The kalman filter allows to solve this exactly. We can predict the hidden state $s_t$ based on the history of the previous observations $\mathbf{o_{1:t-1}}$ and actions $\mathbf{a_{1:t}}$ [1].

$$p(\mathbf{s}_{t}|\mathbf{o_{1:t-1}},\mathbf{a_{1:t}}) = {\mathcal{N}}(s_{t}|\mu_{t},\Sigma_{t}) = \int_{-\infty}^{\infty} \mathcal{N}(\mathbf{s}_{t}|\mathbf{A}_{t}\mathbf{s}_{t-1}+\mathbf{B}_{t}\mathbf{a}_{t},\mathbf{Q}_{t})\mathcal{N}(\mathbf{s}_{t-1}|\mu_{t-1},\mathbf{\Sigma}_{t-1})d\mathbf{s}_{t-1}$$

Variational Autoencoders for State Space Models

The original VAE does not contain temporal information, so the encoder learns a latent representation where each data point is independent of its time index $t$, so no transition information is contained. Several works have tried to extend the unsupervised representation learning to correlated temporal sequences in the years after [2-12]. These approaches all vary in how they define the dependencies between the observed and latent variables and their generative and inference models. Recurrent neural networks are also used as part of the generative and inference models. But all models use the basic VAE approach of an inference model and the maximization of a variational lower bound. They all also use continuous latent random variables and use discrete time steps of observed and latent random vectors.

Learning

We now consider models which handle the case where we have a sequence of observations $o_{1:T}$, of latent variables (or states) $s_{1:T}$, and (optionally) of actions $a_{1:T}$. In general, we assume that the variables within those sequences are correlated with each other. The structure of the dependencies of the variables is usually written as a product of conditional distributions using the chain rule. Here, the different orderings can be chosen which allows for different sampling processes and implementations.
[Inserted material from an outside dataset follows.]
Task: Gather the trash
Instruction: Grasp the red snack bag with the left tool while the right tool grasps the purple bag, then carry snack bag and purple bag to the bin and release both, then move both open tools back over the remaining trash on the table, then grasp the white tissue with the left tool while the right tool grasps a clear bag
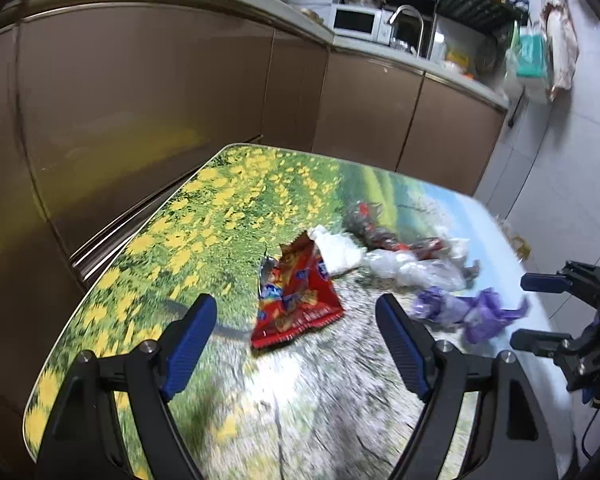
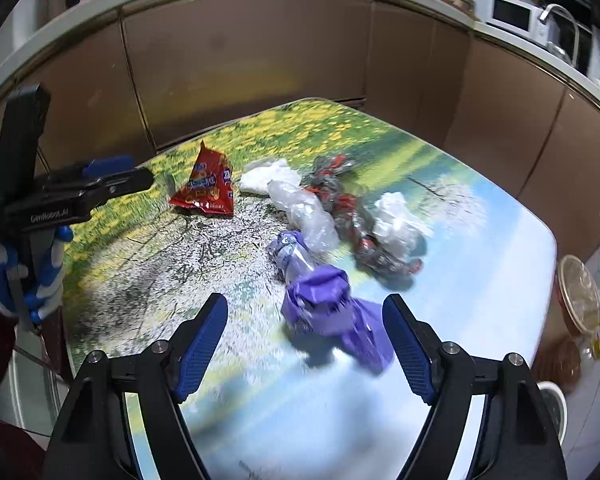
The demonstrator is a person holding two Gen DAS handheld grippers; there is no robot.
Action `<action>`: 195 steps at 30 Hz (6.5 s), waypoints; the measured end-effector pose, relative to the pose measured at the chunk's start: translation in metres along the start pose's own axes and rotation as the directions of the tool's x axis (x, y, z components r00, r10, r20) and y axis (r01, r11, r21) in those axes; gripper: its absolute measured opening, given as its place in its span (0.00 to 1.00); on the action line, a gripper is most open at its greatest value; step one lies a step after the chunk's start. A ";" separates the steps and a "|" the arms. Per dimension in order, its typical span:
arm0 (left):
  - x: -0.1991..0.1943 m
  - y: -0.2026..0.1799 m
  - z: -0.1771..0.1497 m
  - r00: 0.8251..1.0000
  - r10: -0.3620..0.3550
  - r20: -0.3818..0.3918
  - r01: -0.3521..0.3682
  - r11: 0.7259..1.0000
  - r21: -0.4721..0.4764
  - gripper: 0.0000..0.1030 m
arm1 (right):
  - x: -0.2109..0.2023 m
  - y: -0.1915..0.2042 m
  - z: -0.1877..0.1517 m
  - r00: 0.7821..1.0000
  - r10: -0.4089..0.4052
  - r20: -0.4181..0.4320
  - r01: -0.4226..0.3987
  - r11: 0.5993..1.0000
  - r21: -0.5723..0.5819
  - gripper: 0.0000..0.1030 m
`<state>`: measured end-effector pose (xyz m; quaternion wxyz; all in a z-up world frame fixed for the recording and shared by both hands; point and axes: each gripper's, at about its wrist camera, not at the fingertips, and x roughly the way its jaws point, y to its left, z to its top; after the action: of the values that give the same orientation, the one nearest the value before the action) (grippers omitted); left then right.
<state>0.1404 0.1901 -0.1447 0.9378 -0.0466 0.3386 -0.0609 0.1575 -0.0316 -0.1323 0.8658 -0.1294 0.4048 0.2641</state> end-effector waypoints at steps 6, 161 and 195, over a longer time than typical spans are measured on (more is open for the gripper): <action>0.045 0.004 0.008 0.998 -0.003 -0.064 0.003 1.000 -0.006 0.58 | 0.024 -0.005 0.003 0.999 0.009 -0.034 -0.009 1.000 -0.004 0.74; -0.043 -0.058 -0.008 0.998 0.024 0.061 -0.027 0.998 0.058 0.57 | -0.100 -0.041 0.004 0.972 -0.091 0.218 0.047 0.979 0.198 0.63; 0.135 -0.037 0.035 0.969 -0.059 -0.241 0.111 0.972 0.208 0.22 | 0.106 -0.129 0.033 0.991 0.133 0.002 -0.127 0.943 0.308 0.23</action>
<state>0.2629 0.1351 -0.1983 0.8873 0.0504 0.4353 -0.1434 0.3075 -0.0869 -0.1912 0.8523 0.0315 0.4567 0.2531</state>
Often it is assumed that the distribution of a variable at time $t$ only depends on other variables of time $t$ or earlier.

We usually assume that the actions are deterministic, so we are interested only interested in the distributions over the observations and latent variables. So, we can model the joint distribution of observations and latent variables, conditioned on the actions according to the chain rule, following the time steps $t$, as [13]

$$p({\bf o}_{1:T},{\bf s}_{1:T}\vert{\bf a}_{1:T})=\prod_{t=1}^{T}p({\bf o}_{t},{\bf s}_{t}\vert{\bf o}_{1:t-1},{\bf s}_{1:t-1},{\bf a}_{1:t}) =$$

$$= \prod_{t=1}^{T}p({\bf o}_{t}\vert{\bf o}_{1:t-1},{\bf s}_{1:t},{\bf a}_{1:t})p({\bf s}_{t}\vert{\bf o}_{1:t-1},{\bf s}_{1:t-1},{\bf a}_{1:t})$$

The implementation is done with a combination of feedforward neural networks and recurrent neural networks (RNNs). The latter are used to capture the aggregated previous data (for example the past states). How this works is that an internal state variable $h_t$ of the RNN is computed at each time step $t$. We can denote such implementations by including deterministic nodes in our graphical model for these state variables.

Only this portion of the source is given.